_Work order_: Line by line, reproduce exactly the beginning of the listing below, ending with the line that contains "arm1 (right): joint" and adding nothing.

_Provided material_:
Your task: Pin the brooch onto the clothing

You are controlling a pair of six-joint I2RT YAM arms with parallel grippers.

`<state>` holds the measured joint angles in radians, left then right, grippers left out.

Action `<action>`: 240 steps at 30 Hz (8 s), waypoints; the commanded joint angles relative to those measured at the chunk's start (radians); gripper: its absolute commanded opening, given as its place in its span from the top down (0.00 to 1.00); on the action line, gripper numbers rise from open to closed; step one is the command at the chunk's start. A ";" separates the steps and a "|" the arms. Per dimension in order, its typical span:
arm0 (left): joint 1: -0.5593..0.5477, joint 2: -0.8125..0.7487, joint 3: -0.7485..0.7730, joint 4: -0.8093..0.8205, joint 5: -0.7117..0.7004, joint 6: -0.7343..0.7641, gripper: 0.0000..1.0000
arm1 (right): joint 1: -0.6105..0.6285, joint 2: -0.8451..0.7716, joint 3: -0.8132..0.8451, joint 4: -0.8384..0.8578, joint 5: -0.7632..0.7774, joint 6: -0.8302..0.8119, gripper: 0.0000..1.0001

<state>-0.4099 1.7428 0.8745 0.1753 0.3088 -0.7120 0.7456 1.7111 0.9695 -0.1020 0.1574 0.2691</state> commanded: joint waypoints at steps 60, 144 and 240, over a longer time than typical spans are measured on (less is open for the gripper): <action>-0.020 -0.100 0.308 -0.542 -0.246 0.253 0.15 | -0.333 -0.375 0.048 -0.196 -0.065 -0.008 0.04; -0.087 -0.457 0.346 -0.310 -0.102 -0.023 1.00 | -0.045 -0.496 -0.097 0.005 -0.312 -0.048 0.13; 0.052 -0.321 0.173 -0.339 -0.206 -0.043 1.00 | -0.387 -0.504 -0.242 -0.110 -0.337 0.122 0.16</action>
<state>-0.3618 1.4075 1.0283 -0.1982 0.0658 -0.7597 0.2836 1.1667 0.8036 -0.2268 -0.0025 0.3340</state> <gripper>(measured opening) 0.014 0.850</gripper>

_Reply_:
Your task: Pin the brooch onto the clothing

You are controlling a pair of six-joint I2RT YAM arms with parallel grippers.

`<state>` holds the measured joint angles in radians, left then right, grippers left out.

Action `<action>`: 240 steps at 30 Hz (8 s), waypoints; the commanded joint angles relative to those measured at the chunk's start (radians); gripper: its absolute commanded opening, given as its place in its span from the top down (0.00 to 1.00); on the action line, gripper numbers rise from open to closed; step one is the command at the chunk's start. A ";" separates the steps and a "|" the arms. Per dimension in order, its typical span:
arm0 (left): joint 1: -0.5593..0.5477, joint 2: -0.8125..0.7487, joint 3: -0.7485..0.7730, joint 4: -0.8093..0.8205, joint 5: -0.7117..0.7004, joint 6: -0.7343..0.7641, gripper: 0.0000..1.0000
arm1 (right): joint 1: -0.6105..0.6285, joint 2: -0.8451..0.7716, joint 3: -0.8132..0.8451, joint 4: -0.8384..0.8578, joint 5: -0.7632..0.7774, joint 6: -0.8302..0.8119, gripper: 0.0000..1.0001

This exercise has nothing further to it.